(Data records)
========================
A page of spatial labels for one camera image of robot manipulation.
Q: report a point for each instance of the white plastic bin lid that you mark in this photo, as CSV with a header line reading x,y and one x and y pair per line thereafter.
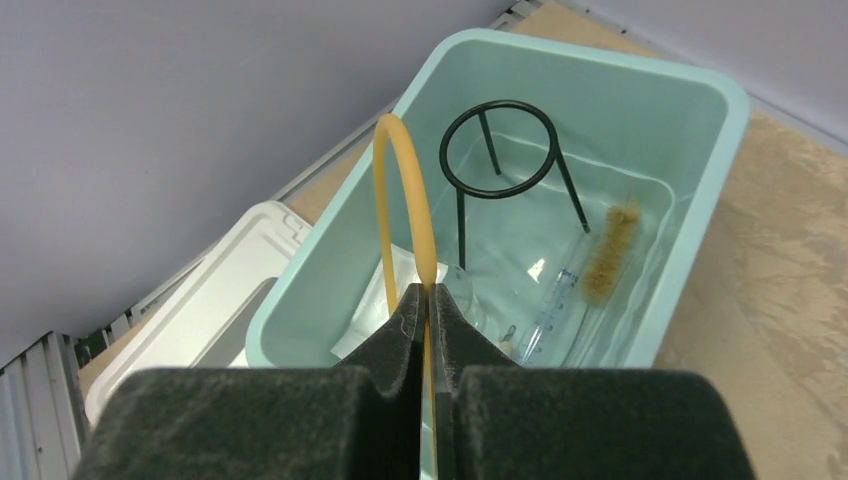
x,y
204,322

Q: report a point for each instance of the teal plastic bin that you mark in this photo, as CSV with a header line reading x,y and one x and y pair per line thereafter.
x,y
523,142

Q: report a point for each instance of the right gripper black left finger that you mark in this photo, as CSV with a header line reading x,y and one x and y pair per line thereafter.
x,y
359,419

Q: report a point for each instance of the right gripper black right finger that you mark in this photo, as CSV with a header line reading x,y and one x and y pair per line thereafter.
x,y
496,420

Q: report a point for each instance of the graduated cylinder blue base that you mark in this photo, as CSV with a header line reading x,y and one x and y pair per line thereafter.
x,y
547,341

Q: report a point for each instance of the bristle test tube brush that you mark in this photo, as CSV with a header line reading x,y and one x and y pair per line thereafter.
x,y
607,261

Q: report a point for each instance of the clear petri dish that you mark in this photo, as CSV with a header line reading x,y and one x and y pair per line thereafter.
x,y
459,284

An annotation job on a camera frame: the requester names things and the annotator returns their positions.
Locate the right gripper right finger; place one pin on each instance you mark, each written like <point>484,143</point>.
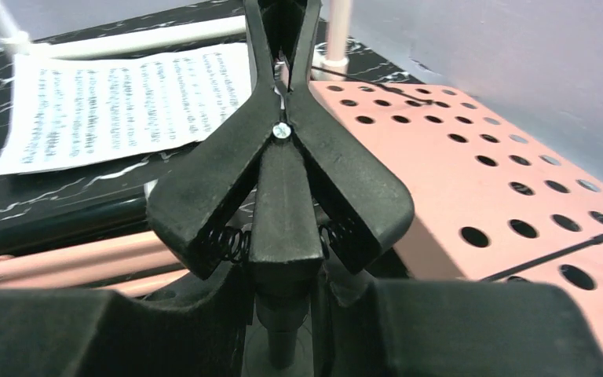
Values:
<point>463,333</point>

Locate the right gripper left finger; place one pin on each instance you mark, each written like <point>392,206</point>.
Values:
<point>104,333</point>

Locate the pink music stand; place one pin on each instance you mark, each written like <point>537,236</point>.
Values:
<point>491,204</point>

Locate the sheet music page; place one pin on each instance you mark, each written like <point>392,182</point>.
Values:
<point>74,113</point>

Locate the white PVC pipe frame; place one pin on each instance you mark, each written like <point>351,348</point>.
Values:
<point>17,41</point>

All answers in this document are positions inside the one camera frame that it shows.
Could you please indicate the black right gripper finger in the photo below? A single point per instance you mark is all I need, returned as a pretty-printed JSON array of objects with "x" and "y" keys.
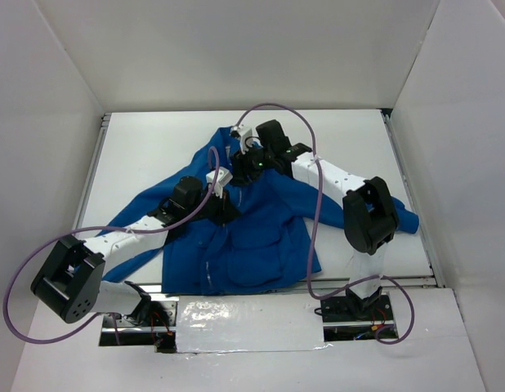
[
  {"x": 254, "y": 176},
  {"x": 239, "y": 180}
]

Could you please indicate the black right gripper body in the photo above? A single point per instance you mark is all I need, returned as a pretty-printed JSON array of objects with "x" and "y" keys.
[{"x": 241, "y": 171}]

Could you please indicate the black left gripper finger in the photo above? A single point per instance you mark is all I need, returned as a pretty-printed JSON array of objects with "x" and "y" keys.
[
  {"x": 230, "y": 211},
  {"x": 221, "y": 220}
]

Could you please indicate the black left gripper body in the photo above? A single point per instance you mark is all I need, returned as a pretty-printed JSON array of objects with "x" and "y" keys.
[{"x": 221, "y": 208}]

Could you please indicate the blue zip-up jacket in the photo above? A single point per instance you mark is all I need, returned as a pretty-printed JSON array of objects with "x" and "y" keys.
[{"x": 266, "y": 248}]

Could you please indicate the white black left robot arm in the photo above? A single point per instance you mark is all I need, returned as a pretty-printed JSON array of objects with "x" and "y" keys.
[{"x": 70, "y": 281}]

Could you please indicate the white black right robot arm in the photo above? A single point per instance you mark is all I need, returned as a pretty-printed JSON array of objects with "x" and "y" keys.
[{"x": 370, "y": 218}]

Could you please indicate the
========================
Work to be completed. Leave the images out and give the rest of the data again exactly.

Response to this task.
A page of spatial labels for one camera image of robot manipulation.
Q: report a point for each instance of the white plastic bin lid that you mark in this photo, as CSV with a header line reading x,y and one x and y pair per line thereafter.
x,y
204,322

Q: report a point for each instance of the teal plastic bin that you mark in this photo, as CSV with a header line reading x,y and one x and y pair per line thereafter.
x,y
523,142

Q: report a point for each instance of the right gripper black left finger that you mark in this photo, as CSV with a header line reading x,y and one x and y pair per line thereafter.
x,y
359,419

Q: report a point for each instance of the right gripper black right finger that you mark in this photo, as CSV with a header line reading x,y and one x and y pair per line thereafter.
x,y
496,420

Q: report a point for each instance of the graduated cylinder blue base that you mark in this photo, as CSV with a header line reading x,y and one x and y pair per line thereafter.
x,y
547,341

Q: report a point for each instance of the bristle test tube brush that you mark in this photo, as CSV with a header line reading x,y and one x and y pair per line thereafter.
x,y
607,261

Q: report a point for each instance of the clear petri dish that you mark in this photo, as CSV with a header line reading x,y and one x and y pair per line thereafter.
x,y
459,284

An annotation job on a camera frame: the requester names things and the annotator returns their positions.
Locate the right gripper right finger; place one pin on each instance you mark, each written like <point>484,143</point>.
Values:
<point>463,333</point>

Locate the right gripper left finger; place one pin on each instance you mark, each written like <point>392,206</point>.
Values:
<point>104,333</point>

Locate the pink music stand; place one pin on each instance you mark, each written like <point>537,236</point>.
Values:
<point>491,204</point>

Locate the sheet music page; place one pin on each instance you mark, each written like <point>392,182</point>.
Values:
<point>74,113</point>

Locate the white PVC pipe frame; place one pin on each instance you mark, each written like <point>351,348</point>.
Values:
<point>17,41</point>

All answers in this document are positions inside the one camera frame that it shows.
Could you please indicate the black right gripper finger in the photo below? A single point per instance you mark is all I need, returned as a pretty-printed JSON array of objects with "x" and "y" keys.
[
  {"x": 254, "y": 176},
  {"x": 239, "y": 180}
]

Could you please indicate the black right gripper body in the photo above? A single point per instance you mark is all I need, returned as a pretty-printed JSON array of objects with "x" and "y" keys.
[{"x": 241, "y": 171}]

Could you please indicate the black left gripper finger in the photo above? A single point per instance you mark is all I need, returned as a pretty-printed JSON array of objects with "x" and "y" keys.
[
  {"x": 230, "y": 211},
  {"x": 221, "y": 220}
]

Could you please indicate the black left gripper body in the photo above? A single point per instance you mark is all I need, returned as a pretty-printed JSON array of objects with "x" and "y" keys.
[{"x": 221, "y": 208}]

Could you please indicate the blue zip-up jacket in the photo above? A single point per instance you mark is all I need, returned as a pretty-printed JSON array of objects with "x" and "y" keys.
[{"x": 266, "y": 248}]

Could you please indicate the white black left robot arm in the photo above? A single point per instance you mark is all I need, returned as a pretty-printed JSON array of objects with "x" and "y" keys.
[{"x": 70, "y": 281}]

Could you please indicate the white black right robot arm in the photo above? A single point per instance you mark is all I need, returned as a pretty-printed JSON array of objects with "x" and "y" keys.
[{"x": 370, "y": 218}]

Could you please indicate the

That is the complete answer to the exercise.